What you should do –
Note how many lines of the data below hold the word "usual", then give that number with no other text.

Available data –

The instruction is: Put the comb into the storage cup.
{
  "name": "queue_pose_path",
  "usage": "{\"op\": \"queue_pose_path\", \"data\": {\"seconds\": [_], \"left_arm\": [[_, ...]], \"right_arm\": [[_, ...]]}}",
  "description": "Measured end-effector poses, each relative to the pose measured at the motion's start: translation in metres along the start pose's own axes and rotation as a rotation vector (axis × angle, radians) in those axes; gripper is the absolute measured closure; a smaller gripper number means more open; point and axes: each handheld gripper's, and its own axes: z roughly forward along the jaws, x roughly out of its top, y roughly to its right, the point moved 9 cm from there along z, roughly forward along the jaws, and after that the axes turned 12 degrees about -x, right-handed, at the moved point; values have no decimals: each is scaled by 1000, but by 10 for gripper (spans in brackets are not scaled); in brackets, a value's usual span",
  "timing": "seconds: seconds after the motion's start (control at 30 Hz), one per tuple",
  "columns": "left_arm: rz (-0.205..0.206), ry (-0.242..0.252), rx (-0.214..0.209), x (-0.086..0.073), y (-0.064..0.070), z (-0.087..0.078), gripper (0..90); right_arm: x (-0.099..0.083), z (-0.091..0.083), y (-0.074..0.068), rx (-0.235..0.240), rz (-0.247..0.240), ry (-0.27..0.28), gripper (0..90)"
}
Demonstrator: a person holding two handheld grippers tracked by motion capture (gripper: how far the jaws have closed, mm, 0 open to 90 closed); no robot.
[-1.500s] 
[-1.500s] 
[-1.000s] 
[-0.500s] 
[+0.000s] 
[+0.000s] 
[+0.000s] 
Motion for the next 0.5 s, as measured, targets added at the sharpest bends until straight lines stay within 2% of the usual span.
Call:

Task answer –
2